» **Exercise instructions**: The full listing, minus its pictures, should be printed again exactly as it stands.

» **Data segment**:
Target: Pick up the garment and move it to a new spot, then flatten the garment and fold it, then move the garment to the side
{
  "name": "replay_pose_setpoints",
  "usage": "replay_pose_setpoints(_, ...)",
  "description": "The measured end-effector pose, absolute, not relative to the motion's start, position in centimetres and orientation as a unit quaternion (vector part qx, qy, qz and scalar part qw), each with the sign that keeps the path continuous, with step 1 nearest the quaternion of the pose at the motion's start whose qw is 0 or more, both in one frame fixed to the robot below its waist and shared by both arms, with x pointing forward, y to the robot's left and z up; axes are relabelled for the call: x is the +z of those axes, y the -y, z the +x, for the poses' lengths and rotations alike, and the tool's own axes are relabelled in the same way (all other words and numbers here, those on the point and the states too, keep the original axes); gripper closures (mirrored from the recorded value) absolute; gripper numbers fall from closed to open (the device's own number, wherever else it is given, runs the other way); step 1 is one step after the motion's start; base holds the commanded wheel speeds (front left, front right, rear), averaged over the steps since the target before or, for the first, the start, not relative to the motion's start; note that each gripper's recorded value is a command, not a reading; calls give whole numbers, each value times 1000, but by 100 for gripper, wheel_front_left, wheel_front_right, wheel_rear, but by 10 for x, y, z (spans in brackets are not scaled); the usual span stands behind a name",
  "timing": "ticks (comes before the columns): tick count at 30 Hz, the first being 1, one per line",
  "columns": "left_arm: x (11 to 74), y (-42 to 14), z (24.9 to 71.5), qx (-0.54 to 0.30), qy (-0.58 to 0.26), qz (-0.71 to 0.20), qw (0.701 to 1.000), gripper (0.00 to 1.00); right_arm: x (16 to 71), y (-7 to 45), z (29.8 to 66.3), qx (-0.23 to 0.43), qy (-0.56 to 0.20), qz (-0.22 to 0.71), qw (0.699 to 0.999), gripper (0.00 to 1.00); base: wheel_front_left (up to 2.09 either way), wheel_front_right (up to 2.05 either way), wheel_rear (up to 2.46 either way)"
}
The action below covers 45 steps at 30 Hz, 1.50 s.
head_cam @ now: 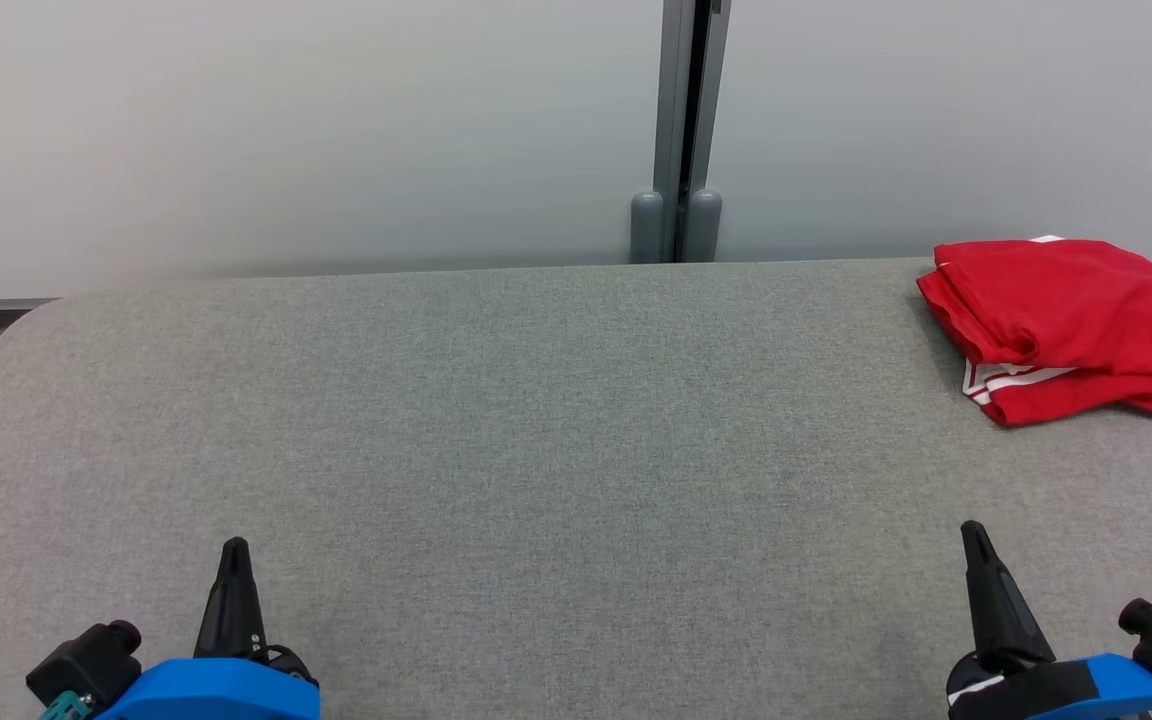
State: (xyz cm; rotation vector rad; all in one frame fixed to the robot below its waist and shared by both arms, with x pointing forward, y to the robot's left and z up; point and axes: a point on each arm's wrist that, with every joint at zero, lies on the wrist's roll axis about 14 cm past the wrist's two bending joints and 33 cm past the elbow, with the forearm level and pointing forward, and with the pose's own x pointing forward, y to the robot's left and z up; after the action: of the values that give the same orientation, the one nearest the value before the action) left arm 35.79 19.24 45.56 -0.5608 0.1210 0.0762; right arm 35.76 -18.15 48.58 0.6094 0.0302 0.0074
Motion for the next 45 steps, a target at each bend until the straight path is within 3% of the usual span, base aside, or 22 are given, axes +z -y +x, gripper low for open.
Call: replay_pose_setpoints(45, 476, -199, 374, 44, -38, -535, 843, 100, 492, 194, 375, -16, -16, 543, 839, 100, 0, 0, 0)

» **Written response**:
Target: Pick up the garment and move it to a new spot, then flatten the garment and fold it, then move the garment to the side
{
  "name": "replay_pose_setpoints",
  "usage": "replay_pose_setpoints(_, ...)",
  "description": "The measured end-effector pose, absolute, not relative to the motion's start, position in centimetres and orientation as a unit quaternion (vector part qx, qy, qz and scalar part qw), each with the sign that keeps the path continuous, with step 1 nearest the quaternion of the pose at the motion's start whose qw is 0 or more, both in one frame fixed to the robot below its waist and shared by both arms, with x pointing forward, y to the robot's left and z up; axes are relabelled for the call: x is the +z of those axes, y the -y, z the +x, for the poses' lengths and rotations alike, and the tool's own axes are relabelled in the same way (all other words and numbers here, those on the point and the states too, keep the original axes); gripper closures (mirrored from the recorded value) absolute; gripper numbers fall from closed to open (the device's own number, wherever else it is given, runs the other way); step 1 is one step after the motion's start; base holds the commanded wheel speeds (front left, front right, rear), averaged over the steps since the target before or, for the first, the start, not relative to the motion's start; note that each gripper's recorded value is a command, not a reading; calls give whole numbers, each value times 1000, but by 100 for gripper, wheel_front_left, wheel_front_right, wheel_rear, but by 10 for x, y, z (spans in brackets are not scaled); the usual span stands behind a name",
  "timing": "ticks (comes before the columns): tick count at 30 Hz, the first being 1, one per line",
  "columns": "left_arm: x (11 to 74), y (-42 to 14), z (24.9 to 71.5), qx (-0.54 to 0.30), qy (-0.58 to 0.26), qz (-0.71 to 0.20), qw (0.701 to 1.000), gripper (0.00 to 1.00); right_arm: x (16 to 71), y (-7 to 45), z (29.8 to 66.3), qx (-0.23 to 0.43), qy (-0.56 to 0.20), qz (-0.22 to 0.71), qw (0.699 to 0.999), gripper (0.00 to 1.00); base: wheel_front_left (up to 2.09 either way), wheel_front_right (up to 2.05 either way), wheel_rear (up to 2.46 either way)"
}
The action below covers 45 steps at 30 Hz, 1.50 s.
head_cam @ now: 
State: (xyz cm; rotation vector rad; all in one frame fixed to the robot below its waist and shared by both arms, with x pointing forward, y to the robot's left and z up; point and axes: a point on each arm's wrist that, with every joint at zero, lies on the wrist's roll axis about 14 cm past the wrist's two bending joints and 33 cm past the elbow, with the forearm level and pointing forward, and with the pose's own x pointing forward, y to the robot's left and z up; after the action: of the values that give the same orientation, the one nearest the value before the action) left arm 35.79 19.24 45.56 -0.5608 0.1210 0.0762; right arm 35.76 -18.15 48.58 0.6094 0.0302 0.0074
Motion for the next 45 steps, a target at each bend until the straight path is within 3% of the usual span, base aside, or 22 are given, axes +z -y +x, gripper low for open.
Call: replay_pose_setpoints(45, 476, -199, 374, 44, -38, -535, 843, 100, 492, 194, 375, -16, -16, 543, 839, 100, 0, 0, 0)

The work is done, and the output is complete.